Depuis le pavillon, Clément Métezeau a lancé une nouvelle aile vers le nord, en miroir de la première. Le décor en reste cependant inachevé à l’exception des oculi sculptés par Gérard Van Opstal. Les parties hautes ne recevront leurs sculptures qu’en 1807 selon le schéma décoratif de l’aile Lescot. Les trois avant-corps sont ornés de figures allégoriques exécutées par Roland, Moitte et Chaudet. Ainsi Jean Guillaume Moitte a sculpté l’image de la Loi, dominant des législateurs œcuméniques, Moïse et Numa Pompilius, et, en format plus réduit, Isis et l’inca Manco Càpac.

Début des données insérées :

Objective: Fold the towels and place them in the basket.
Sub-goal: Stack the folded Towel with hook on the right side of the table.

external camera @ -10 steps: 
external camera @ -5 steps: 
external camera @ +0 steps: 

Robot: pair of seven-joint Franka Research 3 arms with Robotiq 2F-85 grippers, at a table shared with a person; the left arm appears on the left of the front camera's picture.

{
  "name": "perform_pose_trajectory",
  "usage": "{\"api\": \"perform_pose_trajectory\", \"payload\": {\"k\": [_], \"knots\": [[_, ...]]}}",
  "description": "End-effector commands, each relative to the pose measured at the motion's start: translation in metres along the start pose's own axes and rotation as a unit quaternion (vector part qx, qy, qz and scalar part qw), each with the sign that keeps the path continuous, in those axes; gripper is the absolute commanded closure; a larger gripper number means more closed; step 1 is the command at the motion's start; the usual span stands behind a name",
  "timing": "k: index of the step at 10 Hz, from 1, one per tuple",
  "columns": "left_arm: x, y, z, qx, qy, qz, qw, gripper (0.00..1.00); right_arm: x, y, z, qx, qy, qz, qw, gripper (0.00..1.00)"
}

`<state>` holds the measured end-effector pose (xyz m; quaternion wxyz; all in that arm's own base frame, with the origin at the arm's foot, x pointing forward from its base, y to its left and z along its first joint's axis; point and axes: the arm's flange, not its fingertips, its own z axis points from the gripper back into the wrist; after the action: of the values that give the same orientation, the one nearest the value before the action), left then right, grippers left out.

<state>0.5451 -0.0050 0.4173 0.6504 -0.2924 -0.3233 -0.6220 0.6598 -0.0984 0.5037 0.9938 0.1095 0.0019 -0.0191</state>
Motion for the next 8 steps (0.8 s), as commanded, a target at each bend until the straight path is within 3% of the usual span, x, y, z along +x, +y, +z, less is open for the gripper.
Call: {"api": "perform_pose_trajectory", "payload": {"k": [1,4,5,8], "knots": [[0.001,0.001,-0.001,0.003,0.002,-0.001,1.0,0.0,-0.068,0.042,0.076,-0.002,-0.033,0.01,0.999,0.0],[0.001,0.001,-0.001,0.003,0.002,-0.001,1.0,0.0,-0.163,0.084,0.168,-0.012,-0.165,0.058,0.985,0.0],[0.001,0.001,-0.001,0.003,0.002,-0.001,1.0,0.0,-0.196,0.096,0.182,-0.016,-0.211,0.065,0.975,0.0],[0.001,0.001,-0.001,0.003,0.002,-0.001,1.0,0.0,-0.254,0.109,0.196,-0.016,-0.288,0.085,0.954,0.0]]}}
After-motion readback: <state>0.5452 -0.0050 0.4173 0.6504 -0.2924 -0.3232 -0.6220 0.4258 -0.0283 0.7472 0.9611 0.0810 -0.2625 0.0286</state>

Sur la partie haute de l’attique de l’aile occidentale de la Cour carrée : la Loi surplombe, à gauche, Moïse, à droite, Numa Pompilius, œuvres de Jean Guillaume Moitte en 1806.

Sur la partie haute de l’attique de l’aile occidentale de la Cour carrée : la Loi surplombe, à gauche, Moïse, à droite, Numa Pompilius, œuvres de Jean Guillaume Moitte en 1806. © Musée du Louvre, dist. RMN – P. Philibert

De Goujon à David d’Angers

Louis XIV poursuit le quadruplement de la cour en achevant l’aile sud, puis en élevant l’aile nord et l’aile orientale au revers de la Colonnade. Celle-ci étant plus haute que les bâtiments précédents, on décide de faire régner un attique plus linéaire et orné de colonnes. Plusieurs projets se succèdent depuis Claude Perrault jusqu’à Percier et Fontaine en 1806, en passant par Ange Jacques Gabriel sous Louis XV. Désormais, chacune des trois ailes du XVIIsiècle porte au centre un fronton classique orné d’allégories. Celui de l’est est décoré sous Louis XV, en 1757-1758, par Guillaume II Coustou, mais les armes royales ont été remplacées plus tard par un coq gaulois. Ceux du nord et du sud, dus à Claude Ramey (1811) et Jacques Philippe Lesueur (1814), exaltent Napoléon. Si des masques grimaçants sur des clefs d’arc ou des frises ont été sculptés sous Louis XIV, l’encadrement des oculi du rez-de-chaussée est confié tardivement, en 1820-1824, sous Charles X, à une pléiade de sculpteurs qui reprennent le style de Goujon, reconnu par le néoclassicisme comme le « nouveau Praxitèle ». Chaque couple de figures illustre un art ou une science ; on y voit par exemple la poésie, le théâtre, l’histoire et même la politique, sous les traits de la France remettant un rouleau à la Charte. Pierre Jean David d’Angers, alors tout jeune, donne à l’Innocence implorant la Justice la beauté charnelle d’un corps féminin. Quant aux statues installées dans les niches, ce sont soit des copies d’antiques, soit des allégories disposées sous Napoléon III.